Is automatic or manual transmission better for mpg ?. In this report, it’s performed an analysis of mtcars data set. This report explores the relationship between a set of variables versus miles per gallon (MPG). The data was extracted from the 1974 Motor Trend US magazine. This report includes fuel consumption and 10 features of design and performance for 32 automobiles (1973-74 models). It is made regression models and exploratory data analyses to mainly explore how automatic (am = 0) and manual (am = 1) transmissions affect the MPG performance. The t-test shows significant differences between cars with automatic and manual transmission. It is about 7 MPG more effciency for cars with manual transmission than those with automatic transmission. Linear regression models allow the selection of the one with highest Adjusted R-squared value; so, given that weight and 1/4 mile time constant, manual transmitted cars are 14.079 + (-4.141)* weight more MPG (miles per gallon) on average more efficient than automatic cars. Cars that are lighter in weight with a manual transmission and cars that are heavier in weight with an automatic transmission will have higher MPG values. So, we may conclude that lighter cars are better off with a manual transmission, but heavier cars are better off with an automatic one.
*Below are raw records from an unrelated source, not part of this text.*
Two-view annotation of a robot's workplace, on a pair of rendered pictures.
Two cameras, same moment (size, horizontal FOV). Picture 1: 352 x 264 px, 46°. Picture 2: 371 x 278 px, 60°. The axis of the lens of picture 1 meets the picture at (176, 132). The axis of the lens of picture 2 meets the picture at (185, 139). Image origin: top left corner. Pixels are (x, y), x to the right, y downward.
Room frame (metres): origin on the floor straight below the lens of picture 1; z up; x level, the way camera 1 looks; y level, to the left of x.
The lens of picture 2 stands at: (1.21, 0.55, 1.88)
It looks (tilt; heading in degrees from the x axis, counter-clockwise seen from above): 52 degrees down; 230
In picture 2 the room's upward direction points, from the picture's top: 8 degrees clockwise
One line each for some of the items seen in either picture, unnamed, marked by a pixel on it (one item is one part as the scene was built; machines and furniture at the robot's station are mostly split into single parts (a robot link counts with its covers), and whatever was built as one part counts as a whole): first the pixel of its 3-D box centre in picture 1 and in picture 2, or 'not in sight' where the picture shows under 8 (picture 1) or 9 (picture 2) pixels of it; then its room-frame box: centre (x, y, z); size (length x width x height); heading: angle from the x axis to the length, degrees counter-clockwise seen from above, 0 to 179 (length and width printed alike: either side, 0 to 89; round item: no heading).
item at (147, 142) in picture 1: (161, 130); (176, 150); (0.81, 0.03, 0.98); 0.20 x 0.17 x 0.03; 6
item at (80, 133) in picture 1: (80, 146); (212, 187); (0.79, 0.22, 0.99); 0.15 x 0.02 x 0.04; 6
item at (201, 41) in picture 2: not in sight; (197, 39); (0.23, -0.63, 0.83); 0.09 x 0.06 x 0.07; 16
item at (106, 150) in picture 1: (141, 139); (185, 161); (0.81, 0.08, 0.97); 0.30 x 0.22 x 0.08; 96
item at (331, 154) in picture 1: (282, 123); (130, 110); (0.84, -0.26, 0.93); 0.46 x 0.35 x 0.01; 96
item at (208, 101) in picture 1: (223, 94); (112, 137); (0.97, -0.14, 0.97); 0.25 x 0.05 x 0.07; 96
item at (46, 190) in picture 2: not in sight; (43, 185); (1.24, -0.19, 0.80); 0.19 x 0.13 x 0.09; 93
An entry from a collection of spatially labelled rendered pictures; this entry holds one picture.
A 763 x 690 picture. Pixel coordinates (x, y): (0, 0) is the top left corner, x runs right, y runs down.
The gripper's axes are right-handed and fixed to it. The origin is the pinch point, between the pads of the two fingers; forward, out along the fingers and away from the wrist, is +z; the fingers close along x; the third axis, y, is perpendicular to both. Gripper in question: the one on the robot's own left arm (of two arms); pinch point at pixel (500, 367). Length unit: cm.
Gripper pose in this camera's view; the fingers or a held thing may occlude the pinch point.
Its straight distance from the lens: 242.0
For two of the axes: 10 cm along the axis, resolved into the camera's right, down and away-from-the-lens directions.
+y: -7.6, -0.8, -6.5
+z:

First, load the data set mtcars and change some variables from numeric class to factor class.
library(ggplot2)
data(mtcars)
mtcars[1:3, ] # Sample Data
## mpg cyl disp hp drat wt qsec vs am gear carb
## Mazda RX4 21.0 6 160 110 3.90 2.620 16.46 0 1 4 4
## Mazda RX4 Wag 21.0 6 160 110 3.90 2.875 17.02 0 1 4 4
## Datsun 710 22.8 4 108 93 3.85 2.320 18.61 1 1 4 1
dim(mtcars)
## [1] 32 11
mtcars$cyl <- as.factor(mtcars$cyl)
mtcars$vs <- as.factor(mtcars$vs)
mtcars$am <- factor(mtcars$am)
mtcars$gear <- factor(mtcars$gear)
mtcars$carb <- factor(mtcars$carb)
attach(mtcars)
## The following object is masked from package:ggplot2:
##
## mpg
Please see the Appendix: Figures section for the plots. According to the box plot, we see that manual transmission yields higher values of MPG in general. Based on the pair graph, it can be seen some higher correlations between variables like “wt”, “disp”, “cyl” and “hp”.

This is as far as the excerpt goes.